夏休み非指定課題図書中年読書感想文
左写真に写っているものがそうなのだけど、これ下段にあるヤツは全部復刻・再販の物ばかりで初回出版時は高額だったため購入を断念していたのだが(本多監督の「ゴジラとわが映画人生」だけは初版ハードカバー版を買っていた)こうして文庫/新書化されて廉価になってくれたのはたいへんありがたいことだと思っているのである。そんなわけで一冊ずつ簡単に感想を記録しておく。
「文藝別冊KAWADE夢ムック/伊福部昭: ゴジラの守護神・日本作曲界の巨匠」・・・生前伊福部昭の残したインタビュー記事が大量に掲載されており、それだけでも読み応えはあったが基本的に編集方針はあくまでも作曲家/音楽家=伊福部昭を取り上げた物になっているため従来の特撮系ムック本とは違った視点の異なる話が随所に読めて新鮮だった(「映画音楽を仕事として続けていたのは何と言っても生活のため、喰わんが為ですよ」と言った特撮ファンからするとやや耳障りの悪い話も入っていたりして(^_^;))

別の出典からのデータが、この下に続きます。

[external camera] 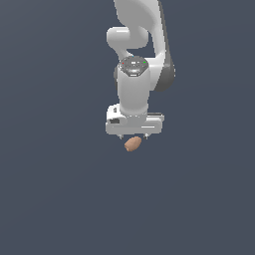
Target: Pick up the object and move it to a goal position.
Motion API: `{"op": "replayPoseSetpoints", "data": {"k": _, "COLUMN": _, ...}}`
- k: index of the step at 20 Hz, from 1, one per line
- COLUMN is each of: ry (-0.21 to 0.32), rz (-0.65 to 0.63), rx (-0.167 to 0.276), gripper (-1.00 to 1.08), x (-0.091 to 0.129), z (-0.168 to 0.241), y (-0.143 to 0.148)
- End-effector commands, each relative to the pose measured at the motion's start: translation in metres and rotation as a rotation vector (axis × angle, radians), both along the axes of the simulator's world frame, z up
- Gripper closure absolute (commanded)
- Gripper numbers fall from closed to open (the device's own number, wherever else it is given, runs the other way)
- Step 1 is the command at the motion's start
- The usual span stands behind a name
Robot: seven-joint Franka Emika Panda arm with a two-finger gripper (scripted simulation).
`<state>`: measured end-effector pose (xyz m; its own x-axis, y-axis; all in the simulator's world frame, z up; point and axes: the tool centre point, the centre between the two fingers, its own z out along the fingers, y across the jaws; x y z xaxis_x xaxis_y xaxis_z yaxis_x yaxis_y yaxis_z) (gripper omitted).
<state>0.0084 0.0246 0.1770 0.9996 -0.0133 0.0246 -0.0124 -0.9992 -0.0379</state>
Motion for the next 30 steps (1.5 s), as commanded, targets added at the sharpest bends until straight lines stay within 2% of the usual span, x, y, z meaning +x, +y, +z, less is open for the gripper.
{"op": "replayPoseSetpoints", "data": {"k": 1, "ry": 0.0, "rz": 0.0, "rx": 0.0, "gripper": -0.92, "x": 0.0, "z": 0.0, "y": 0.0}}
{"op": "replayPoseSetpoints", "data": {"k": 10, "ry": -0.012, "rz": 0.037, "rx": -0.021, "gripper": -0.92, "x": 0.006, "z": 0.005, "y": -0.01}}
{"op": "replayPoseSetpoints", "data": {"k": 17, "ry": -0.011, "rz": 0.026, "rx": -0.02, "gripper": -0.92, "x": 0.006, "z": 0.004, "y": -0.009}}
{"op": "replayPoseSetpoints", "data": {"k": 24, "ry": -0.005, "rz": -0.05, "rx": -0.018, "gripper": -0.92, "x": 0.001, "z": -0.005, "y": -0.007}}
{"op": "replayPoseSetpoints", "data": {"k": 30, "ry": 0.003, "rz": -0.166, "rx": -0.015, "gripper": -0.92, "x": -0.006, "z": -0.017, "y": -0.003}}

「ゴジラとわが映画人生」・・・本多猪四郎監督の自伝的インタビュー本。所持してるし既読済みの本だったけど、なんとなしに寝ながら読めるサイズになっていたこともあってついつい買ってしまったのだ(やっぱりハードカバーは重いわ(ーー;))新書版用のあとがきとして本多監督の息子さんが父・本多猪四郎を語るパートが追加収録されていたのはちょっと感動。あらためて本多監督のインタビューを読み込んでいくと何と言っても戦争体験を敢えて穏やかに語っておられるのが逆に生々しい戦場の異常さ加減を現して、その情景がイメージとしてこちらにどんどん伝わってくるのである。戦線に合計で8年も赴任して、戦後広島の爆心地近くを通って帰国した事が後々の人生に大いに影響を与え影を落とした(亡くなる直前まで戦場の夢を見て目が覚めるということが何度もあったとか)と言う言葉には読めば読むほど戦争というリアルを感じさせずにはいられない話でもあった(これを読んで「ゴジラ(54)」を見返すとなるほどこの映画の強烈な説得力はここから来ていたのかと)

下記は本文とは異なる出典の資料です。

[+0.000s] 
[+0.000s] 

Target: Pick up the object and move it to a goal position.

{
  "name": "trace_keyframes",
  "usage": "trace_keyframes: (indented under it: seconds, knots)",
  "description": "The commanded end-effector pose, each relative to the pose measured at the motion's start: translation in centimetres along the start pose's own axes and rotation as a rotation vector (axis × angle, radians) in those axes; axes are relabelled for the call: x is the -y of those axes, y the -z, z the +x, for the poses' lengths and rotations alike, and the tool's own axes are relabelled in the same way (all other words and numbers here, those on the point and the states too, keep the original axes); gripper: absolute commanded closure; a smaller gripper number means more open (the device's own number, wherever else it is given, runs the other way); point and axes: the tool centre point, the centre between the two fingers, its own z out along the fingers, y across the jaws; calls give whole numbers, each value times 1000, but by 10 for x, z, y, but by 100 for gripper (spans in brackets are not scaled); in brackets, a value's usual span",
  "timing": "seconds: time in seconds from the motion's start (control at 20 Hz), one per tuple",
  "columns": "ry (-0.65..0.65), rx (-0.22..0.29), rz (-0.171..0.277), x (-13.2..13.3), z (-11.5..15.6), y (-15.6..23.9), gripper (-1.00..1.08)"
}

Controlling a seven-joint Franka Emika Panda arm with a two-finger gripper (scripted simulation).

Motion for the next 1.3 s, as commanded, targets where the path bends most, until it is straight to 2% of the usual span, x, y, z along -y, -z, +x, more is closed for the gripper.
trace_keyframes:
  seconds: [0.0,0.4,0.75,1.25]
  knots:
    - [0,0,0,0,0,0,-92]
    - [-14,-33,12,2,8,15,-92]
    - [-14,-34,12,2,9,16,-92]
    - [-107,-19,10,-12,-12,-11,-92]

「怪獣人生~元祖ゴジラ俳優・中島春雄」・・・ 今で言うスーツアクターの開祖でもある中島春雄さんのインタビュー本。それほど目新しい話はあまりなかったけど、「ゴジラ」「ゴジラの逆襲」等で一緒に着ぐるみに入っていた手塚勝巳が「こんなもん動けるか!」とスタッフに文句を言ってたとか、彼とはよく喧嘩もしたとか(^_^;)舞台裏でもゴジラ対アンギラスをやっていたというエピソードが僕は気に入っている。今回買った本の中ではこれが一番さらっと読めたかな。

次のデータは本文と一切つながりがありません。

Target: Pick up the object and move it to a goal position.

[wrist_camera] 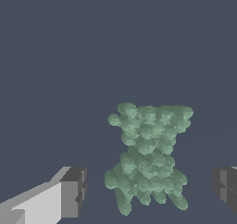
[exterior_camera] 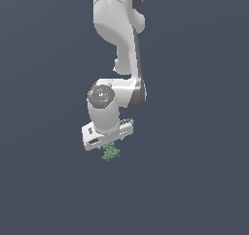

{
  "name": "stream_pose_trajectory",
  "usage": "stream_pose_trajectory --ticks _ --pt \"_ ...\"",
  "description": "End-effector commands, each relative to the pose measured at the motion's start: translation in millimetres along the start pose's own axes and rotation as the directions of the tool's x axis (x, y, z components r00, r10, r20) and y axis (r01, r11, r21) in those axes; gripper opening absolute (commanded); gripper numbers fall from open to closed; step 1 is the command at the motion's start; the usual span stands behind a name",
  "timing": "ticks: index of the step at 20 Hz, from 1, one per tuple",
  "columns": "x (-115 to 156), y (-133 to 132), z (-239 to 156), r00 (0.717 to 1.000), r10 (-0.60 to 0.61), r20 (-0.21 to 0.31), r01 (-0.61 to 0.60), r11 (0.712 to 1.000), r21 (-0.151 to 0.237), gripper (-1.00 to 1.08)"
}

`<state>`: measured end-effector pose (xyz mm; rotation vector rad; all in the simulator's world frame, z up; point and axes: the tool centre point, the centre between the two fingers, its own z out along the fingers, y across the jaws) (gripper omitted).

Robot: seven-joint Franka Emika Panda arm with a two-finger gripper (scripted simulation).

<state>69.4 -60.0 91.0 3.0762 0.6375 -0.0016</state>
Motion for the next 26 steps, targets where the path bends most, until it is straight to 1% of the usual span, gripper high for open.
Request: stream_pose_trajectory --ticks 1,5,12,18,19,26 --pt "0.3 -0.3 0.2 1.000 -0.001 0.000 0.001 1.000 0.000 1.00" --pt "0.1 -0.2 9.8 1.000 -0.001 0.000 0.001 1.000 0.000 1.00" --pt "-0.7 -0.3 45.0 1.000 -0.004 -0.001 0.004 1.000 0.000 1.00" --pt "0.7 0.3 50.3 1.000 -0.005 -0.001 0.005 1.000 0.000 1.00" --pt "0.7 0.3 50.3 1.000 -0.005 -0.001 0.005 1.000 0.000 -1.00" --pt "0.7 0.3 50.3 1.000 -0.005 -0.001 0.005 1.000 0.000 -1.00"
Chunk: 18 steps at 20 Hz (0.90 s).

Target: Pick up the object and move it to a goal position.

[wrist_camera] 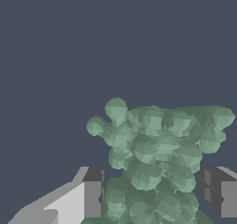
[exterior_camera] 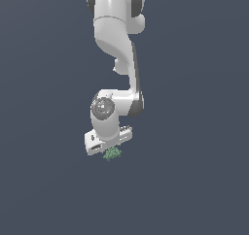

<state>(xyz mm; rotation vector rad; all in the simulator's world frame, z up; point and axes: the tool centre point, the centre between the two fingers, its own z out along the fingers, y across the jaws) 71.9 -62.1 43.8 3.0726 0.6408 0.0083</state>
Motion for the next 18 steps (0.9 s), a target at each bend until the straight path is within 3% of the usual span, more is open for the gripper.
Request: stream_pose_trajectory --ticks 1,10,18 --pt "-0.9 -2.6 3.1 1.000 -0.002 0.005 0.002 1.000 0.004 -1.00" --pt "-2.3 -6.4 -9.7 1.000 -0.002 0.005 0.002 1.000 0.004 -1.00" --pt "-6.9 -20.6 -57.7 1.000 -0.002 0.005 0.002 1.000 0.003 -1.00"
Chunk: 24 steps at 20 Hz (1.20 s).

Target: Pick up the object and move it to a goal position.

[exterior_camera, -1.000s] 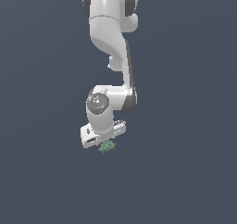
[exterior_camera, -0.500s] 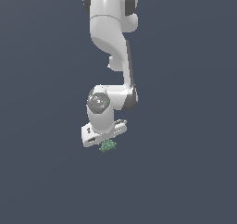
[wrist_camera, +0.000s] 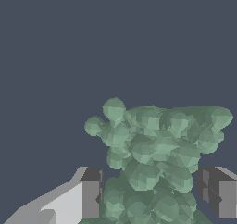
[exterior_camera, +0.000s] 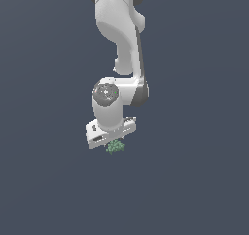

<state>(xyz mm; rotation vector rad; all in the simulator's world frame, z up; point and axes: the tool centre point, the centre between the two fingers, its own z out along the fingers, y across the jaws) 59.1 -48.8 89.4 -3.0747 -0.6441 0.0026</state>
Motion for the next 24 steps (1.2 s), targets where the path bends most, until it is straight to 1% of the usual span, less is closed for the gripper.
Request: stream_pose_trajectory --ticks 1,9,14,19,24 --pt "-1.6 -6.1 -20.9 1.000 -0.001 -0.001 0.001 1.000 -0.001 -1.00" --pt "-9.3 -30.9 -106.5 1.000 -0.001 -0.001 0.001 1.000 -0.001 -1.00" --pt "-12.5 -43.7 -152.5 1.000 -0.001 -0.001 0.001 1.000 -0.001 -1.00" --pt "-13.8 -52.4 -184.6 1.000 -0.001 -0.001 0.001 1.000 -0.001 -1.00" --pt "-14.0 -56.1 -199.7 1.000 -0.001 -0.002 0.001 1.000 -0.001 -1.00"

「別冊映画秘宝・初代ゴジラ研究読本」・・・このたび出たゴジラ関連書籍の中では圧倒的にチャンピオンクラスのムック本だったと言えるだろう。インタビューした関係者の数(なにせ古い映画のことなので故人となっておられる方もたくさんいらっしゃるし、このインタビューの直後に亡くなられた方も何人かいらっしゃったくらいで)掲載された写真の量と質(今まで発表されていなかったような舞台裏の写真やオフショット等)といい、とてつもない情報がこの一冊には詰まっている。僕はこれ全部読むのに三日はかかったですよ( ̄。 ̄;) もうこのムックと香山滋の原作小説があれば現状では初代ゴジラについての本は何もいらないんじゃないかと思ってしまいますな。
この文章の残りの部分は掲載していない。